Problem statement:
Show all lines of the listing that contain the word "Give".

Records shown:

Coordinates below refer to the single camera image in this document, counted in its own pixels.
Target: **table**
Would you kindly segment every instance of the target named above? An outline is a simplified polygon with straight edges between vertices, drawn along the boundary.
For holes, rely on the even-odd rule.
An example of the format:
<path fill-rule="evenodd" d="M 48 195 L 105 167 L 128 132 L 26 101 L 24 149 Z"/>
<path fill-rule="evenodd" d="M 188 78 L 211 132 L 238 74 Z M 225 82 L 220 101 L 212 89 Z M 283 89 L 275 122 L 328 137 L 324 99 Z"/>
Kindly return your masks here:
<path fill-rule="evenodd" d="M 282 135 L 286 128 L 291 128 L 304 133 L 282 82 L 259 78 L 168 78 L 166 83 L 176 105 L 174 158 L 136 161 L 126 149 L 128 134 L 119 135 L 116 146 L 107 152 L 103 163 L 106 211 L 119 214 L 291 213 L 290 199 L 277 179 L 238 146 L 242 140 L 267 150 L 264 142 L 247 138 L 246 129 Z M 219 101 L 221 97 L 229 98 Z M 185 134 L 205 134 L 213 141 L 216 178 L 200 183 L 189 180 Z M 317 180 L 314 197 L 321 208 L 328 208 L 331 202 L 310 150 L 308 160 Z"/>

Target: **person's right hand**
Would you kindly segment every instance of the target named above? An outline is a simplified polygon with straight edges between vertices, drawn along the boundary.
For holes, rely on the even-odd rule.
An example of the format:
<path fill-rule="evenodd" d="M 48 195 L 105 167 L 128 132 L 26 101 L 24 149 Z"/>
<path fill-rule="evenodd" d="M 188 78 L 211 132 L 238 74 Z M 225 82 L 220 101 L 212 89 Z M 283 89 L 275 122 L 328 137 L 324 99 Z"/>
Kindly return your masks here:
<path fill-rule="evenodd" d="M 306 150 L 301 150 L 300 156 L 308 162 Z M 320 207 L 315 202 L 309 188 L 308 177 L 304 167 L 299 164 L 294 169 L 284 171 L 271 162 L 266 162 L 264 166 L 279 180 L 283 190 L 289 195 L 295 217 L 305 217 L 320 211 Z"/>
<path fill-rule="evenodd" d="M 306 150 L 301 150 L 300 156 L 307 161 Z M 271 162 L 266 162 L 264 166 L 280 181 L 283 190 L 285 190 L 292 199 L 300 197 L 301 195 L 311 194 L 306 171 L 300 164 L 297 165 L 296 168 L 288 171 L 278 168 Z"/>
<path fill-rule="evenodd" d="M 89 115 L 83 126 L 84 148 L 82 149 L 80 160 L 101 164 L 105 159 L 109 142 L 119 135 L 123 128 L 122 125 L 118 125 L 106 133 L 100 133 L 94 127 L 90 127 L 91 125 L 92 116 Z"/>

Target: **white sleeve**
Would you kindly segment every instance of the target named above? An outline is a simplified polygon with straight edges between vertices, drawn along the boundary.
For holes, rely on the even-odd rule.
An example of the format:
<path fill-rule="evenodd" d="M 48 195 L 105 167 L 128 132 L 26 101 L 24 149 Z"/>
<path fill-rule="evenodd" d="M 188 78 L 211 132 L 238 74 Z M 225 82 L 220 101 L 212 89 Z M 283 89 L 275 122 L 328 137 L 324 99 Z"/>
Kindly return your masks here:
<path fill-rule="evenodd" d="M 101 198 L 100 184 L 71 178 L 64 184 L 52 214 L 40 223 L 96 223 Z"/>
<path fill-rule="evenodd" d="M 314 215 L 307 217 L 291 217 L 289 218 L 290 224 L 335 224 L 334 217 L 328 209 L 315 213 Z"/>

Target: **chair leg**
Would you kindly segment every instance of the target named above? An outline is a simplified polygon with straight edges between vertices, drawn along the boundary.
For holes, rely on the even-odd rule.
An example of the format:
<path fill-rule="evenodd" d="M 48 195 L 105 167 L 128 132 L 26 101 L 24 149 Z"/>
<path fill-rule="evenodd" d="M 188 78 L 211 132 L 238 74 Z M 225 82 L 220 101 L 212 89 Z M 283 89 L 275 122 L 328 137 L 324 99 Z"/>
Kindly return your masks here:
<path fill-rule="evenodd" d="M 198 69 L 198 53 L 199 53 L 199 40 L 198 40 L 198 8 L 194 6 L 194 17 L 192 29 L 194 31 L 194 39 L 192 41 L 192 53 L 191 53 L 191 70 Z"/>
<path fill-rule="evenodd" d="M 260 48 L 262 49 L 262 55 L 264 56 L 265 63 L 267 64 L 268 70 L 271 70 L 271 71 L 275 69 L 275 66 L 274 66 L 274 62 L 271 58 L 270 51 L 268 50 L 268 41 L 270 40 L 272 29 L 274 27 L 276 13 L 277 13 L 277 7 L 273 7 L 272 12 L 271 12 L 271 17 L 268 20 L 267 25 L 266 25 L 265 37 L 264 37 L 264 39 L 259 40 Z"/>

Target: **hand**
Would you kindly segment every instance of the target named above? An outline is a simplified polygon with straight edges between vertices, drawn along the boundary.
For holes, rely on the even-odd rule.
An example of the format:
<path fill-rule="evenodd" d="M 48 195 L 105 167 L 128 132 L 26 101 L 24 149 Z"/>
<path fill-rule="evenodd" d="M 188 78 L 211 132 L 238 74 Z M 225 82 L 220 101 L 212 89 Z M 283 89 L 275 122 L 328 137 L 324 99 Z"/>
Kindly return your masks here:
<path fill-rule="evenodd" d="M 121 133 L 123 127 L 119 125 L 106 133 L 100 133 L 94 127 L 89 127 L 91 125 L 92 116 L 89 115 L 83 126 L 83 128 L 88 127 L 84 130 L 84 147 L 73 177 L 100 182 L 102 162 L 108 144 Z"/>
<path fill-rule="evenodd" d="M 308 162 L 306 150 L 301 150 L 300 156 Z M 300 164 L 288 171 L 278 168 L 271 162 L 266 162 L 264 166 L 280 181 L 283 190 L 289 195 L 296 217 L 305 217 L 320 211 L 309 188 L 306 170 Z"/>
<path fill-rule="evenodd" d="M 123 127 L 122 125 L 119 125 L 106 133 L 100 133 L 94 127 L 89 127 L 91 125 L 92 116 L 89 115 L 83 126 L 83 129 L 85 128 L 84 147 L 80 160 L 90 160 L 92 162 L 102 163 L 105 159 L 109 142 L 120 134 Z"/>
...
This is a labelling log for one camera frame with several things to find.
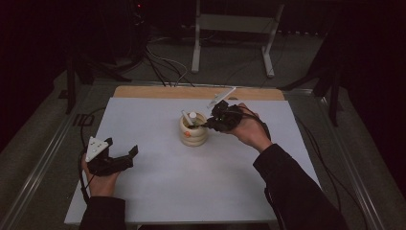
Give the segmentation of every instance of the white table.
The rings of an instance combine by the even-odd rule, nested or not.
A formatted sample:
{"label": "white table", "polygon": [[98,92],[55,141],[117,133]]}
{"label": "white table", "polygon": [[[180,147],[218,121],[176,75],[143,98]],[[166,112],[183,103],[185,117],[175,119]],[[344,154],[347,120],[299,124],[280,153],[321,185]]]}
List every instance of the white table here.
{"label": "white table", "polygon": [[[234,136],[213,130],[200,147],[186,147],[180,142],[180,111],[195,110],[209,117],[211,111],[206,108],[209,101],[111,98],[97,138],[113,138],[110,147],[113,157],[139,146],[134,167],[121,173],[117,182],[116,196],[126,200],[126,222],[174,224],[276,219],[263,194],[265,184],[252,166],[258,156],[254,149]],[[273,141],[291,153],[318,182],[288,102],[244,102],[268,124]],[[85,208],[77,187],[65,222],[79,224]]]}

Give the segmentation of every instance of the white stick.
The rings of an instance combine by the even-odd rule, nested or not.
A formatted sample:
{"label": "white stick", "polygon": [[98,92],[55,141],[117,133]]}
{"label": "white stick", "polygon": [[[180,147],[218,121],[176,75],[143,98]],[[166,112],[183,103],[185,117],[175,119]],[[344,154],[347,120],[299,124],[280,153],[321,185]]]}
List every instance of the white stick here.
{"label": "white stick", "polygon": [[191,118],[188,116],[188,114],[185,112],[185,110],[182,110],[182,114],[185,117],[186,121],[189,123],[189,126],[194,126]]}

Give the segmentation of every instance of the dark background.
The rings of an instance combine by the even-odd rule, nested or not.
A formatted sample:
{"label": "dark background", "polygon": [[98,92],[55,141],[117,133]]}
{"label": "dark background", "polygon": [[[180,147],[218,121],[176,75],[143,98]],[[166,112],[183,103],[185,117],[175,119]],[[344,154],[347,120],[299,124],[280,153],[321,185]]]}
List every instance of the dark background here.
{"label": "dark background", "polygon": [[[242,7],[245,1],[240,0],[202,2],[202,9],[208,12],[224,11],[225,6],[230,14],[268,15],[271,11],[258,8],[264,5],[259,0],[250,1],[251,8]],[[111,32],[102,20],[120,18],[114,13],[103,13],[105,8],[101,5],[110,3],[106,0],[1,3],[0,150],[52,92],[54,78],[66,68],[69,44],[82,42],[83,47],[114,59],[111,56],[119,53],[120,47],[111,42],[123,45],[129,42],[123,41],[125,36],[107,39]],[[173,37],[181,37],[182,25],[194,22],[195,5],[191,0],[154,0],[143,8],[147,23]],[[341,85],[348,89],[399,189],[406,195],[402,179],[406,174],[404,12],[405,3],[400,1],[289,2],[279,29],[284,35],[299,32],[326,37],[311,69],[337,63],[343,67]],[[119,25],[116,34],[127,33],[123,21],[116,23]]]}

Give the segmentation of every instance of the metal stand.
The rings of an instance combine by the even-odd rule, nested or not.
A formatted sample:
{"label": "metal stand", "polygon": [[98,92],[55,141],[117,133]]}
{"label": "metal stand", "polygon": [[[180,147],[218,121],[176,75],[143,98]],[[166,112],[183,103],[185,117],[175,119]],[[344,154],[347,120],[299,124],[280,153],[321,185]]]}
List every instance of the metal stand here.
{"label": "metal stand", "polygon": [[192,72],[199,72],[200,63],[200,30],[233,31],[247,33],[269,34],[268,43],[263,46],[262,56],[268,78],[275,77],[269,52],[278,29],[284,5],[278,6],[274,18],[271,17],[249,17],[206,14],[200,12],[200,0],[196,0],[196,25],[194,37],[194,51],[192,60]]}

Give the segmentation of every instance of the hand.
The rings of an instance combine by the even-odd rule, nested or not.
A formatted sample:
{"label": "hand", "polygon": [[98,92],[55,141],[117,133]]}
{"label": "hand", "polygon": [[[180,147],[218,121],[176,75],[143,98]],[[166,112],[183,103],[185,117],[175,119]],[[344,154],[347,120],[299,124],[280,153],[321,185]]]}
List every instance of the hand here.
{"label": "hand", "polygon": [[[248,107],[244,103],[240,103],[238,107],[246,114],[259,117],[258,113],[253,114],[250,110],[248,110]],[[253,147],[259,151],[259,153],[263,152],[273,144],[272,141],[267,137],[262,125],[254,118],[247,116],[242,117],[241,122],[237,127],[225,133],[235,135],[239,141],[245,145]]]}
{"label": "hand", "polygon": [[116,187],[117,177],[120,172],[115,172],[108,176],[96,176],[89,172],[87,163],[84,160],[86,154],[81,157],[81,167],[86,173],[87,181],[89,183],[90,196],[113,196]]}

Exercise solution:
Give the segmentation of every instance of the white table.
Give the segmentation of every instance of the white stick.
Give the segmentation of every instance of the dark background.
Give the segmentation of every instance of the metal stand.
Give the segmentation of every instance of the hand.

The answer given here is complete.